Safe Haskell | Safe-Inferred |
---|---|
Language | Haskell2010 |
Test a Cmm control-flow graph for reducibility. And provide a function that, when given an arbitrary control-flow graph, returns an equivalent, reducible control-flow graph. The equivalent graph is obtained by "splitting" (copying) nodes of the original graph. The resulting equivalent graph has the same dynamic behavior as the original, but it is larger.
Documentation uses the language of control-flow analysis, in which a
basic block is called a "node." These "nodes" are CmmBlock
s or
equivalent; they have nothing to do with a CmmNode
.
For more on reducibility and related analyses and algorithms, see Note [Reducibility resources]
Synopsis
- data Reducibility
- reducibility :: NonLocal node => GraphWithDominators node -> Reducibility
- asReducible :: GraphWithDominators CmmNode -> UniqSM (GraphWithDominators CmmNode)
Documentation
data Reducibility Source #
Represents the result of a reducibility analysis.
Instances
Show Reducibility Source # | |
Defined in GHC.Cmm.Reducibility | |
Eq Reducibility Source # | |
Defined in GHC.Cmm.Reducibility (==) :: Reducibility -> Reducibility -> Bool # (/=) :: Reducibility -> Reducibility -> Bool # |
reducibility :: NonLocal node => GraphWithDominators node -> Reducibility Source #
Given a graph, say whether the graph is reducible. The graph must be bundled with a dominator analysis and a reverse postorder numbering, as these results are needed to perform the test.

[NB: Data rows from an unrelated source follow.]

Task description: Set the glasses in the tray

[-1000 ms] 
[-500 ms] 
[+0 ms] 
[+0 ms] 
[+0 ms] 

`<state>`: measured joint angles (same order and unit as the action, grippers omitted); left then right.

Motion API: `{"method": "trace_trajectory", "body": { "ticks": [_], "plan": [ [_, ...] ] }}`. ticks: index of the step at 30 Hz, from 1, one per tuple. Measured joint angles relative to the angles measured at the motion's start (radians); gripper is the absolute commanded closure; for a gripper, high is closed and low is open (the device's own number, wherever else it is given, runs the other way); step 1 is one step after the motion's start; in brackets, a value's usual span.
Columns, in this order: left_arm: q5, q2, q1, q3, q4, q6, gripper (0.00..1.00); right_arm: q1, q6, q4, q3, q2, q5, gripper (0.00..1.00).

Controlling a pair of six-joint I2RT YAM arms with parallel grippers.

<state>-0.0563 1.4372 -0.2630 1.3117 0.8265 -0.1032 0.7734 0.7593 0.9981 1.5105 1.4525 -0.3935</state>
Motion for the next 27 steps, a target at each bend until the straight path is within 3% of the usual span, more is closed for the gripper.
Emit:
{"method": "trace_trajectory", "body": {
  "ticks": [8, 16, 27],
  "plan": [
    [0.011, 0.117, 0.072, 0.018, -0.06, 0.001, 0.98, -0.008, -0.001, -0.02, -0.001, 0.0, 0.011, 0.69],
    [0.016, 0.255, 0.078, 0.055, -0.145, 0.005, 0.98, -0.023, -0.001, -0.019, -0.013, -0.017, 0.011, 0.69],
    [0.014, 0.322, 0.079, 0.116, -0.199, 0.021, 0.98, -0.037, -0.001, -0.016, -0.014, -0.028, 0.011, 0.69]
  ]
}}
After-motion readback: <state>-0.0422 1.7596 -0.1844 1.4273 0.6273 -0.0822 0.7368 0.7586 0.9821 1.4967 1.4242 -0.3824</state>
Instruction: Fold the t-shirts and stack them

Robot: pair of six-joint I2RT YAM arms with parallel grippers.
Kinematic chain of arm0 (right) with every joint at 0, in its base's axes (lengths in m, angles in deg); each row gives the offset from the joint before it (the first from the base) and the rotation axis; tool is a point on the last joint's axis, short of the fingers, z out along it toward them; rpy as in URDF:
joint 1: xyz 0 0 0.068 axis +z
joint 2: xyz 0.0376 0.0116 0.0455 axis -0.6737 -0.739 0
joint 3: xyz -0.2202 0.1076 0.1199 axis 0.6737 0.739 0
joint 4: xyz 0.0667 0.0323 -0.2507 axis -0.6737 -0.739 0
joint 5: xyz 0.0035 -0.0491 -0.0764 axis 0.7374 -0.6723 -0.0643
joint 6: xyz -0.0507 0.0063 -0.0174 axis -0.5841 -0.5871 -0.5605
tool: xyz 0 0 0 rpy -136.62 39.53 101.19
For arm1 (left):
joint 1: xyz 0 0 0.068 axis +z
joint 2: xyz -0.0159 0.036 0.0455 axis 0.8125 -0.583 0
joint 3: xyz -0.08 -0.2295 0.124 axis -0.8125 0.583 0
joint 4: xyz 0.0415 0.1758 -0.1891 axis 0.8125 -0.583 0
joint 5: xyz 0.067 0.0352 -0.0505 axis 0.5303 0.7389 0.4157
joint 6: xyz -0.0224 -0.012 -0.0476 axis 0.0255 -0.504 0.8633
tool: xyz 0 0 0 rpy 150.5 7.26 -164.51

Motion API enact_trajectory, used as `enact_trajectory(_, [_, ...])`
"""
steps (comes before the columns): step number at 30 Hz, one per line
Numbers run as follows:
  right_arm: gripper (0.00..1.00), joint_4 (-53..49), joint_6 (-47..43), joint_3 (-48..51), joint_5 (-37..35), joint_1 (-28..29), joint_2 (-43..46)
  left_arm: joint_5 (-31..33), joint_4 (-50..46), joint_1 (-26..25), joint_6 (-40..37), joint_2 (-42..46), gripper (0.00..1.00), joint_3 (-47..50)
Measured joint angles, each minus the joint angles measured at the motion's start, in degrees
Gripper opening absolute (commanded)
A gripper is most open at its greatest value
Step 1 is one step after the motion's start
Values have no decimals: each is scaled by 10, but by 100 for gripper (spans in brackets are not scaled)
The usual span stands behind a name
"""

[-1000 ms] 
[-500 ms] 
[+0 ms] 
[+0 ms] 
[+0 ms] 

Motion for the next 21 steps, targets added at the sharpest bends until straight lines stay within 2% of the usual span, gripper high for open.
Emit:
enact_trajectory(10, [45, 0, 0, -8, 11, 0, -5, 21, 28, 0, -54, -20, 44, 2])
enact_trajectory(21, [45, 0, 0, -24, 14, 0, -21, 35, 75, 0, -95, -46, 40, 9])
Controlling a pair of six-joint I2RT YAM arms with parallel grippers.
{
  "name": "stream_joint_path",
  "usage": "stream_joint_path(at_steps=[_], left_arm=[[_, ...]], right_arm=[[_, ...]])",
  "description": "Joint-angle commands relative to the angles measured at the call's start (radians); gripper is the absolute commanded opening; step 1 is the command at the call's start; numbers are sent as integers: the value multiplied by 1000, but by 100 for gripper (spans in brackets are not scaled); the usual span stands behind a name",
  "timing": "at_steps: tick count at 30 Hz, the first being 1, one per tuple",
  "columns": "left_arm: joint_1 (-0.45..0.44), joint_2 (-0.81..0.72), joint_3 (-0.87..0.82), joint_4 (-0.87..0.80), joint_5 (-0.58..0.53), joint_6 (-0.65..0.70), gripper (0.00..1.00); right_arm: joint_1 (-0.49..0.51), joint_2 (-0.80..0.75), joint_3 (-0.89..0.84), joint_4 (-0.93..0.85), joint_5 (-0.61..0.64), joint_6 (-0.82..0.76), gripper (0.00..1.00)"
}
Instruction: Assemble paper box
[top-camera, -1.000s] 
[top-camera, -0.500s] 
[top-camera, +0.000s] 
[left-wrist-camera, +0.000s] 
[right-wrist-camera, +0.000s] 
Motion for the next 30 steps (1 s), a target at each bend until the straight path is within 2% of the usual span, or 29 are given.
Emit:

asReducible :: GraphWithDominators CmmNode -> UniqSM (GraphWithDominators CmmNode) Source #
Given a graph, return an equivalent reducible graph, by "splitting" (copying) nodes if necessary. The input graph must be bundled with a dominator analysis and a reverse postorder numbering. The computation is monadic because when a node is split, the new copy needs a fresh label.
Use this function whenever a downstream algorithm needs a reducible control-flow graph.